▶ Task objective: Once you reach the line containing "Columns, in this" in the entries below, write out that line and each one after it down to the line containing "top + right", exactly and with nothing added.

▶ The input:
******************************
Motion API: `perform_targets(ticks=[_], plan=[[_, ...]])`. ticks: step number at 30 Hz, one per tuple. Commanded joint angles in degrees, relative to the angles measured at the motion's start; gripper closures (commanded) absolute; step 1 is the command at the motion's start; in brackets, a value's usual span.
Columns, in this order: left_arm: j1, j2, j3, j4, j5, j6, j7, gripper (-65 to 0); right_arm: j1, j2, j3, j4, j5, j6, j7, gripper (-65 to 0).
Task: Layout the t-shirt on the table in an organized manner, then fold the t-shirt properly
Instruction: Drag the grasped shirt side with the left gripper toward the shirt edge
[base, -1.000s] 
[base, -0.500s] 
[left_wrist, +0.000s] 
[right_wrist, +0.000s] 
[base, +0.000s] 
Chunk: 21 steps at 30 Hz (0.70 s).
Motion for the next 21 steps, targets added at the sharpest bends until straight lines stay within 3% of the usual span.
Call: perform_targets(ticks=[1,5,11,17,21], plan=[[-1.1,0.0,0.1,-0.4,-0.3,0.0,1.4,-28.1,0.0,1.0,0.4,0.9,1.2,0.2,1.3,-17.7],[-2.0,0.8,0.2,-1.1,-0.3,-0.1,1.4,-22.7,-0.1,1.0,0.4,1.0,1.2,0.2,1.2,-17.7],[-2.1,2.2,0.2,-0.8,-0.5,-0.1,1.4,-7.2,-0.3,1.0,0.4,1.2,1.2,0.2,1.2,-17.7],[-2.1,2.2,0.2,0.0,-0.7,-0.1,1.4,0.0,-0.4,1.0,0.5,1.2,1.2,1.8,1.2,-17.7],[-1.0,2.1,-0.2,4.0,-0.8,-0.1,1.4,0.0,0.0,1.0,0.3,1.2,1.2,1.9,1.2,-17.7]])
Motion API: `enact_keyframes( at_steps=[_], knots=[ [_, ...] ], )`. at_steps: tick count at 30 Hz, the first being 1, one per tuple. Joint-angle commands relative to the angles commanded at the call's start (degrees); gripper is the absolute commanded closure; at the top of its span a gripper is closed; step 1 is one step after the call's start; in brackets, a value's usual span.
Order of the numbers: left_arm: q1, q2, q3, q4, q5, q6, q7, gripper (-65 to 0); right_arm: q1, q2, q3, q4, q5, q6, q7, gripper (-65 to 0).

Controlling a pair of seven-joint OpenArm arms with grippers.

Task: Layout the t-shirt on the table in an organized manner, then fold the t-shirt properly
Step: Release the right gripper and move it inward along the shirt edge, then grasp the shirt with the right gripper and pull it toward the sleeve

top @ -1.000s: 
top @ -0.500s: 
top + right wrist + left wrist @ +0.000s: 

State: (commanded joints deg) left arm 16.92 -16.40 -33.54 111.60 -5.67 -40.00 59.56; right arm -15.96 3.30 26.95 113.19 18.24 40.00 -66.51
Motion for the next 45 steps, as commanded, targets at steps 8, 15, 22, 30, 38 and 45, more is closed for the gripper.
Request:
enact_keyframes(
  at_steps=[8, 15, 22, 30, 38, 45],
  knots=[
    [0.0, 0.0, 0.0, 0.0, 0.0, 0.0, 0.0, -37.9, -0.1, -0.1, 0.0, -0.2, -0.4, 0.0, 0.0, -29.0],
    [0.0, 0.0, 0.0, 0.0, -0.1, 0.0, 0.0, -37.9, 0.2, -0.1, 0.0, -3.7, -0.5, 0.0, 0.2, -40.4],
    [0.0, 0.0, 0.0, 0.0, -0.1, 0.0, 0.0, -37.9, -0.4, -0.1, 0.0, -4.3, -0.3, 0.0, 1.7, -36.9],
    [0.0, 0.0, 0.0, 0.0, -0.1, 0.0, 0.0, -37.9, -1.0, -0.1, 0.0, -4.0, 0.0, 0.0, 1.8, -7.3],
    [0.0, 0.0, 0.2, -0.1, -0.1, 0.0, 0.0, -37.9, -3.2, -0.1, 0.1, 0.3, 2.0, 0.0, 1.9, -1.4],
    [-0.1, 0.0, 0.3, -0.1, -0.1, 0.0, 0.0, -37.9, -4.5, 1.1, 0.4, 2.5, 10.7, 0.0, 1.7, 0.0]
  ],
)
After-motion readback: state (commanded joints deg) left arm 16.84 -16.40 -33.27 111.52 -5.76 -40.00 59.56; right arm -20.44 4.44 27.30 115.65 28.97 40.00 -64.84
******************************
▶ Response area:
Columns, in this order: left_arm: j1, j2, j3, j4, j5, j6, j7, gripper (-65 to 0); right_arm: j1, j2, j3, j4, j5, j6, j7, gripper (-65 to 0).
Task: Layout the t-shirt on the table in an organized manner, then fold the t-shirt properly
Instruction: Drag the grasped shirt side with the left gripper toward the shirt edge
[base, -1.000s] 
[base, -0.500s] 
[left_wrist, +0.000s] 
[right_wrist, +0.000s] 
[base, +0.000s] 
Chunk: 21 steps at 30 Hz (0.70 s).
Motion for the next 21 steps, targets added at the sharpest bends until straight lines stay within 3% of the usual span.
Call: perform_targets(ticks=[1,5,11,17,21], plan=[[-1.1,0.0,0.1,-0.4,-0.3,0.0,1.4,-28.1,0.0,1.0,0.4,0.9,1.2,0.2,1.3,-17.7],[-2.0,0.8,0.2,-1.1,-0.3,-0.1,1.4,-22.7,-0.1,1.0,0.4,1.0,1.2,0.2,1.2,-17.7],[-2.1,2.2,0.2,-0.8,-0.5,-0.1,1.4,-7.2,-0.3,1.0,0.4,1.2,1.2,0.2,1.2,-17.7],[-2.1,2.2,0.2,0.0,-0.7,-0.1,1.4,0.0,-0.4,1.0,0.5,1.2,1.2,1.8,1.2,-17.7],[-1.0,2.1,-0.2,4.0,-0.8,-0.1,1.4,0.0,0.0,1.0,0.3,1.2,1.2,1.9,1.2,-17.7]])
Motion API: `enact_keyframes( at_steps=[_], knots=[ [_, ...] ], )`. at_steps: tick count at 30 Hz, the first being 1, one per tuple. Joint-angle commands relative to the angles commanded at the call's start (degrees); gripper is the absolute commanded closure; at the top of its span a gripper is closed; step 1 is one step after the call's start; in brackets, a value's usual span.
Order of the numbers: left_arm: q1, q2, q3, q4, q5, q6, q7, gripper (-65 to 0); right_arm: q1, q2, q3, q4, q5, q6, q7, gripper (-65 to 0).

Controlling a pair of seven-joint OpenArm arms with grippers.

Task: Layout the t-shirt on the table in an organized manner, then fold the t-shirt properly
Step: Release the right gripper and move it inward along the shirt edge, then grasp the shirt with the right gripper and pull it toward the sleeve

top @ -1.000s: 
top @ -0.500s: 
top + right wrist + left wrist @ +0.000s: 

Nothing remains to be added to the response.